Rehkitz bei Mahd absichtlich getötet
Tod durch Messer der Landwirtschaftsmaschinerie: Während einer Mahd in Herrieden Mitte Mai hatte ein Rehkitz keine Chance gegen die scharfen Klingen der Mähmaschine.
Der Landwirt begann mit der Arbeit, obwohl Spazierende ihm sagten, dass sich ein Kitz auf der Wiese befindet.
Strafanzeige gegen Landwirt
Das Jungtier wurde überfahren, verstümmelt und starb infolge der schweren Verletzungen. Die Tierrechtsorganisation PETA hat nun bei der Staatsanwaltschaft Ansbach Strafanzeige gegen den Verantwortlichen erstattet.

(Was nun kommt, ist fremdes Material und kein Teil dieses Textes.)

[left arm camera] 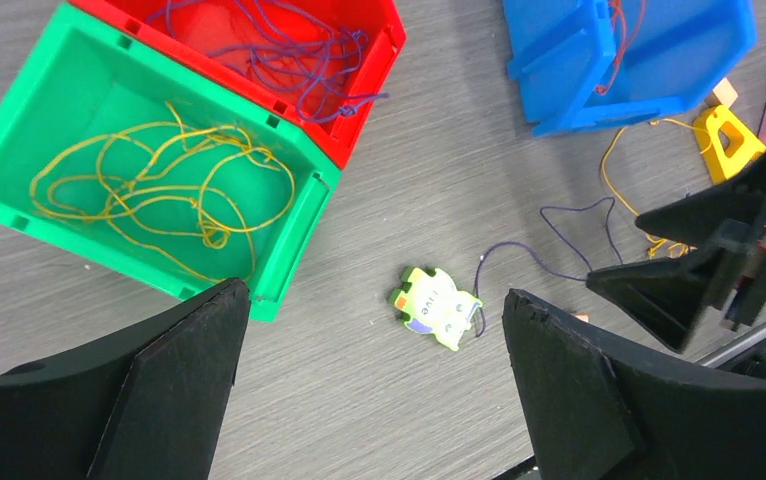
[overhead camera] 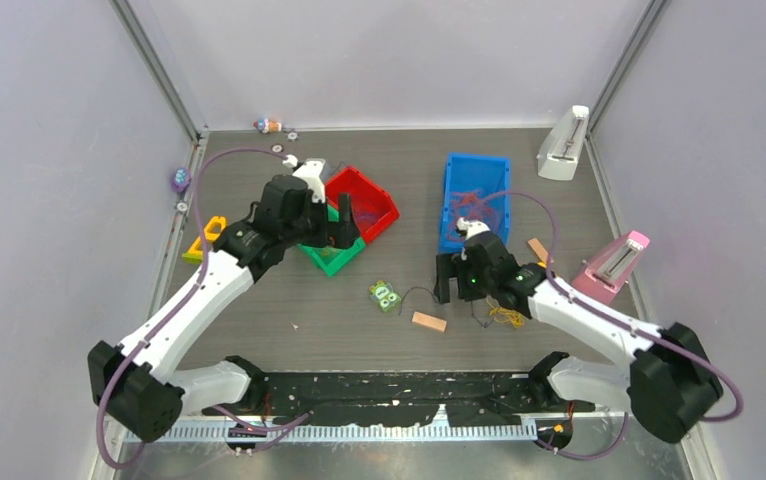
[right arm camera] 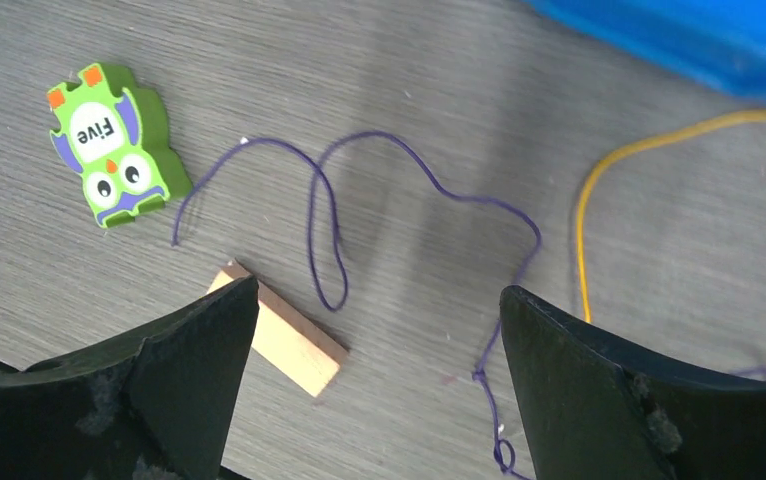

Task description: Untangle the cables

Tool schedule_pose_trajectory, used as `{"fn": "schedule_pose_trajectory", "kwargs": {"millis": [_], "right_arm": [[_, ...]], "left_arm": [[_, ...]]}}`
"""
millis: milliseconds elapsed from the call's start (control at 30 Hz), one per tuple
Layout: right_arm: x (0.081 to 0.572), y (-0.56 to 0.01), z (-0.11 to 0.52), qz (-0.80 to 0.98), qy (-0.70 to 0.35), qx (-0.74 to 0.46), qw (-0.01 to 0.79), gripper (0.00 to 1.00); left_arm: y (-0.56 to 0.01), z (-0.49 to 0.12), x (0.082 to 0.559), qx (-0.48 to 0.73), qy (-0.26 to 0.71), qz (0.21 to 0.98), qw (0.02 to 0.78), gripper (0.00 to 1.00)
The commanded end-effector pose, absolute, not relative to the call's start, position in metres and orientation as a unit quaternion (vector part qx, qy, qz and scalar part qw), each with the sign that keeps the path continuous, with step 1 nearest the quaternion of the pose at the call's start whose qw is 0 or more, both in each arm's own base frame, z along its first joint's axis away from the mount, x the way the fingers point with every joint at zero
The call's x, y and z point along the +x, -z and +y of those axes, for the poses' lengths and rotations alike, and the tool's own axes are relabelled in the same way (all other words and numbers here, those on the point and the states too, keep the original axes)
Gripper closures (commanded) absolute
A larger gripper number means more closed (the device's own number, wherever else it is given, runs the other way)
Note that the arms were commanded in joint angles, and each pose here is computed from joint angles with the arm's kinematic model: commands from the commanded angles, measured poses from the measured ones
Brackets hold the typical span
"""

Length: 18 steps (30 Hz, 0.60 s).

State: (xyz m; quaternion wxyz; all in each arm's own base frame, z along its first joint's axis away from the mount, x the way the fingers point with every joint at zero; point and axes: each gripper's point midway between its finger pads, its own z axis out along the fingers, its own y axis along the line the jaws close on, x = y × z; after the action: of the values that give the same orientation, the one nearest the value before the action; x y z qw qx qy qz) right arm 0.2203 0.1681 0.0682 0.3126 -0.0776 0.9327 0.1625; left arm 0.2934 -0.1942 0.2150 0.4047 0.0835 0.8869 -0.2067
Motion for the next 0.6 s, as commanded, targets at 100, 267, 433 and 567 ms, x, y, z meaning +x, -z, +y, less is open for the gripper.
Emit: {"fn": "schedule_pose_trajectory", "kwargs": {"millis": [100,267,433,567], "right_arm": [[0.254,-0.072,0.180,0.933,-0.071,-0.154,0.317,0.05],[0.262,-0.056,0.168,0.943,-0.014,-0.153,0.297,0.05],[0.261,-0.036,0.162,0.954,-0.026,-0.150,0.260,0.05],[0.258,-0.025,0.166,0.959,-0.052,-0.144,0.237,0.04]], "left_arm": [[-0.252,-0.186,0.292,0.104,0.209,0.852,0.469,0.00],[-0.254,-0.182,0.288,0.114,0.203,0.853,0.468,0.00],[-0.252,-0.180,0.283,0.118,0.203,0.852,0.467,0.00],[-0.250,-0.182,0.282,0.119,0.209,0.853,0.464,0.00]]}}
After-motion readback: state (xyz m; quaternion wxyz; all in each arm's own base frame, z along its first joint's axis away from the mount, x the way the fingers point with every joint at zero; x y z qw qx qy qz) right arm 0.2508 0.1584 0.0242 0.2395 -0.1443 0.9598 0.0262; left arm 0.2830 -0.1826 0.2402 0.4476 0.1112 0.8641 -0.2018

Es ist schockierend, dass der Landwirt mit der Mahd begonnen hat, obwohl er wusste, dass sich ein Rehkitz auf der Wiese befindet. Er hat somit den Tod des Kitz wissentlich in Kauf genommen.

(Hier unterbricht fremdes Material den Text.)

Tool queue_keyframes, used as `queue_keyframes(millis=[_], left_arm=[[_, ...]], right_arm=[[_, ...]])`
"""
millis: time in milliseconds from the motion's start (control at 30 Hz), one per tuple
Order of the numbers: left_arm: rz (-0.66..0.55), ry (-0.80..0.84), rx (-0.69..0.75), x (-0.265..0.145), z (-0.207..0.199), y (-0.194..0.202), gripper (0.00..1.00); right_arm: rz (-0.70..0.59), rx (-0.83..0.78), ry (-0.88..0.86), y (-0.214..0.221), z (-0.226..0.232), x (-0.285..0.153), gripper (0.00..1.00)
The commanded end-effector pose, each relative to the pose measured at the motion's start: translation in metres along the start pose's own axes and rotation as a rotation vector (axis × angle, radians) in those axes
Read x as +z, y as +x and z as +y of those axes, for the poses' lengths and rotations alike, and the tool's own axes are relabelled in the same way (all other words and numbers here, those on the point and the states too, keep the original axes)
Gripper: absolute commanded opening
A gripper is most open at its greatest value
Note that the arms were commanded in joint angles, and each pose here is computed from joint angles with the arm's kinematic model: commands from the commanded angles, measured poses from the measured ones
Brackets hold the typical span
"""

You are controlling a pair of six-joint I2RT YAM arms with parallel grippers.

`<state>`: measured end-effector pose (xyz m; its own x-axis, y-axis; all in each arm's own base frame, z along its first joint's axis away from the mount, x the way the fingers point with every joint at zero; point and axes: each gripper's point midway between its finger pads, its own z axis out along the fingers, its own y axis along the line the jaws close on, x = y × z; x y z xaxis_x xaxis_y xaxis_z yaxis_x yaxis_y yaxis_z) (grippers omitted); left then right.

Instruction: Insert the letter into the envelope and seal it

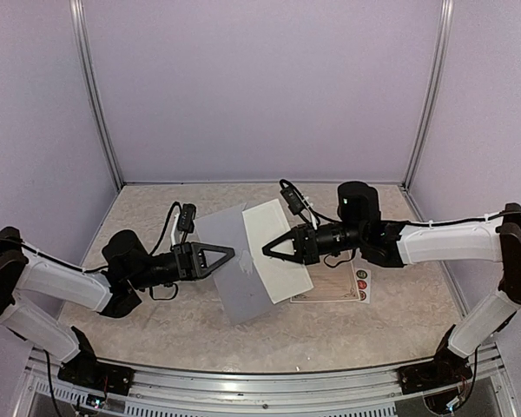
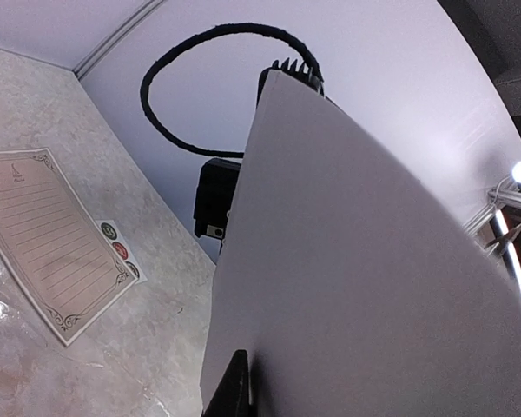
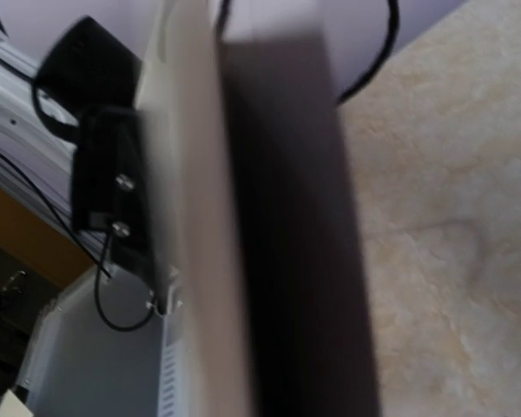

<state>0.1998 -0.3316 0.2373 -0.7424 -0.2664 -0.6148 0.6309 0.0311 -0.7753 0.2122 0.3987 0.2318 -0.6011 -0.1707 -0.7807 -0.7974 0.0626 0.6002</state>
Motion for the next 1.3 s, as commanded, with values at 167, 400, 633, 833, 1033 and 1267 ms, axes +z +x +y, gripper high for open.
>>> queue_keyframes(millis=[167,400,633,833,1033,1267], left_arm=[[-0.006,0.059,0.021,0.009,-0.015,-0.004,0.14],[-0.018,0.09,0.016,0.01,-0.02,-0.004,0.13],[-0.021,0.106,0.008,0.012,-0.02,-0.002,0.09],[-0.025,0.103,0.004,0.012,-0.019,-0.002,0.08],[-0.032,0.1,0.009,0.012,-0.019,-0.003,0.07],[-0.042,0.088,0.022,0.008,-0.02,-0.003,0.0]], right_arm=[[-0.042,-0.01,-0.062,-0.005,0.011,0.009,0.0],[-0.068,-0.014,-0.088,-0.008,0.017,0.016,0.0],[-0.1,-0.002,-0.079,-0.013,0.018,0.02,0.0],[-0.119,0.005,-0.06,-0.015,0.017,0.023,0.0],[-0.127,0.015,-0.054,-0.017,0.018,0.03,0.0],[-0.107,0.004,0.054,-0.016,0.008,0.019,0.2]])
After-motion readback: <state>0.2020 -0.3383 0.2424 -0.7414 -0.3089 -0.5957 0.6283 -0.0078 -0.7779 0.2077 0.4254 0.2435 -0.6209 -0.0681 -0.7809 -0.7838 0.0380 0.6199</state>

Dr. Edmund Haferbeck, Leiter der Rechts- und Wissenschaftsabteilung bei PETA
Unterlassen von Schutzmassnahmen ist strafbar
PETA zeigte in der Vergangenheit wiederholt Landwirtinnen und Landwirte in ähnlichen Fällen an. Rechtskräftige Verurteilungen bestätigen, dass das Unterlassen entsprechender Schutzmassnahmen strafbar ist. Laut Tierschutzgesetz ist es verboten, ein Wirbeltier ohne «vernünftigen Grund» zu töten.

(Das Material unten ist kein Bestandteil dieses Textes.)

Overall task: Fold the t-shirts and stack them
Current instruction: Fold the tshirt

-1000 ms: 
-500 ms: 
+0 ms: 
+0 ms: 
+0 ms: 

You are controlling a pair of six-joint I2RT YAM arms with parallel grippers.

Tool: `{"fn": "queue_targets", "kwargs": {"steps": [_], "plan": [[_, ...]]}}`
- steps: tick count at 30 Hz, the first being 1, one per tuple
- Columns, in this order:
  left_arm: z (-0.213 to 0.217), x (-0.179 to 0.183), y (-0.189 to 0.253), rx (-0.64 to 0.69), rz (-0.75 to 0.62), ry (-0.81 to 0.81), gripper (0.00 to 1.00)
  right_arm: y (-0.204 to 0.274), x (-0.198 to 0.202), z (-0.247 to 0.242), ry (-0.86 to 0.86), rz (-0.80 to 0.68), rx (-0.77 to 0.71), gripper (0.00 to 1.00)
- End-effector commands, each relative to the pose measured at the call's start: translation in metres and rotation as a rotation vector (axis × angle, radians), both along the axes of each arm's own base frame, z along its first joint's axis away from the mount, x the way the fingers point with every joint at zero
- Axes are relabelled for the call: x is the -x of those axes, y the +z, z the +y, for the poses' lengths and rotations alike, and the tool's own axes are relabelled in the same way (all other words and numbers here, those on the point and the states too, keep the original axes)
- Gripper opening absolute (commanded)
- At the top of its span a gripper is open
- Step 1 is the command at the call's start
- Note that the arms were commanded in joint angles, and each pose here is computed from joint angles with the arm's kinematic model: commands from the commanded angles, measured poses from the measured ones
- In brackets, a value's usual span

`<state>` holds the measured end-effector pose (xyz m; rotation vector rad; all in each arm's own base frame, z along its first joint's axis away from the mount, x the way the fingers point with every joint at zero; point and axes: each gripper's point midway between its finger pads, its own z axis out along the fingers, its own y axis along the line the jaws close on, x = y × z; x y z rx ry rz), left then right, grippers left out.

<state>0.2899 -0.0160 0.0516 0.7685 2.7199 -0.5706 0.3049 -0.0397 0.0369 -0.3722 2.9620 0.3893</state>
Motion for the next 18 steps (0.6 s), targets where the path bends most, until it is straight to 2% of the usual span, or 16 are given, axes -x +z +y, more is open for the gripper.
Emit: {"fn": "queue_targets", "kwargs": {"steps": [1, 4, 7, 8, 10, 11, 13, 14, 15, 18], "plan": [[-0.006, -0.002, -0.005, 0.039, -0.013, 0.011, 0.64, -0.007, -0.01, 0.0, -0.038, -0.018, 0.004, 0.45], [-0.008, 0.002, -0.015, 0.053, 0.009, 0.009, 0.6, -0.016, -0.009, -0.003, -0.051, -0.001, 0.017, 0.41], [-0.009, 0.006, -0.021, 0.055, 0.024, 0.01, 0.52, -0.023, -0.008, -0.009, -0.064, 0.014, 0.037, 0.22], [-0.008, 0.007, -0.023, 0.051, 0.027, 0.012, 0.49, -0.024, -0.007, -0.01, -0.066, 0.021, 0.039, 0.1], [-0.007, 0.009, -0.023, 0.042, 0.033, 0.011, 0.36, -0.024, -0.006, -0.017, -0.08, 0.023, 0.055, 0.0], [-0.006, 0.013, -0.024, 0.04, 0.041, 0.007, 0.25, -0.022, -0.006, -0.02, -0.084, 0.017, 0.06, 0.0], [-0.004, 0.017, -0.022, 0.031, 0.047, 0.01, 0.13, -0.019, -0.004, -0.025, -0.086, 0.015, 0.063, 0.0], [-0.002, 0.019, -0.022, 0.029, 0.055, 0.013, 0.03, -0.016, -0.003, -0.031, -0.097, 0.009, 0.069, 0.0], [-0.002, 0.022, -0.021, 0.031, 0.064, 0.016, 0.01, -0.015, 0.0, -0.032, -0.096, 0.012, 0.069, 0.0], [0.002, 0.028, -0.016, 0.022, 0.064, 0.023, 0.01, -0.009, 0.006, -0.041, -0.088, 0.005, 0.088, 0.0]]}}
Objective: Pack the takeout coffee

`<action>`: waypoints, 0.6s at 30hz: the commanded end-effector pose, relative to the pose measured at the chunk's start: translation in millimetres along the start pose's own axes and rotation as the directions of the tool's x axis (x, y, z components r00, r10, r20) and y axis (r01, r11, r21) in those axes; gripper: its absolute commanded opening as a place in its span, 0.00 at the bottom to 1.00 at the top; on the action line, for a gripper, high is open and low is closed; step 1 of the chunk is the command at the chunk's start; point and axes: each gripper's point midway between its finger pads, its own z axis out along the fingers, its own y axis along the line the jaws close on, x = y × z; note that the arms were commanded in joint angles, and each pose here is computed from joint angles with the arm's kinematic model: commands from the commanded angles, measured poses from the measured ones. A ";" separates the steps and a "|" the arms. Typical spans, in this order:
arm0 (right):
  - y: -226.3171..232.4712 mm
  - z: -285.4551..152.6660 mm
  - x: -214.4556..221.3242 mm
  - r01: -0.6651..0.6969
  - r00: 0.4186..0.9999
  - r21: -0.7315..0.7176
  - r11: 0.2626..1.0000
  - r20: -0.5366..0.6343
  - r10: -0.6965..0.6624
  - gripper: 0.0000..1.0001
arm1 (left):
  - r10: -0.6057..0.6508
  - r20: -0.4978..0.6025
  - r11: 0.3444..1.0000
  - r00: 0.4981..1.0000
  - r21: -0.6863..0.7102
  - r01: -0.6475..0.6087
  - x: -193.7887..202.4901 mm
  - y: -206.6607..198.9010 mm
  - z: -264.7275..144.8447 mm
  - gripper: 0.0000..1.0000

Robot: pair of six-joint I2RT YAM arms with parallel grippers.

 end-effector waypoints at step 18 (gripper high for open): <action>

100’000 Rehe jährlich bei Mahd verletzt oder getötet
In Deutschland werden jährlich etwa 100’000 Rehe bei Mäharbeiten schwer verletzt oder getötet. Der «Drückinstinkt» der Jungtiere führt dazu, dass Rehkitze bei drohender Gefahr meist bewegungslos auf dem Boden verharren und auf ihre Tarnung vertrauen, statt zu fliehen.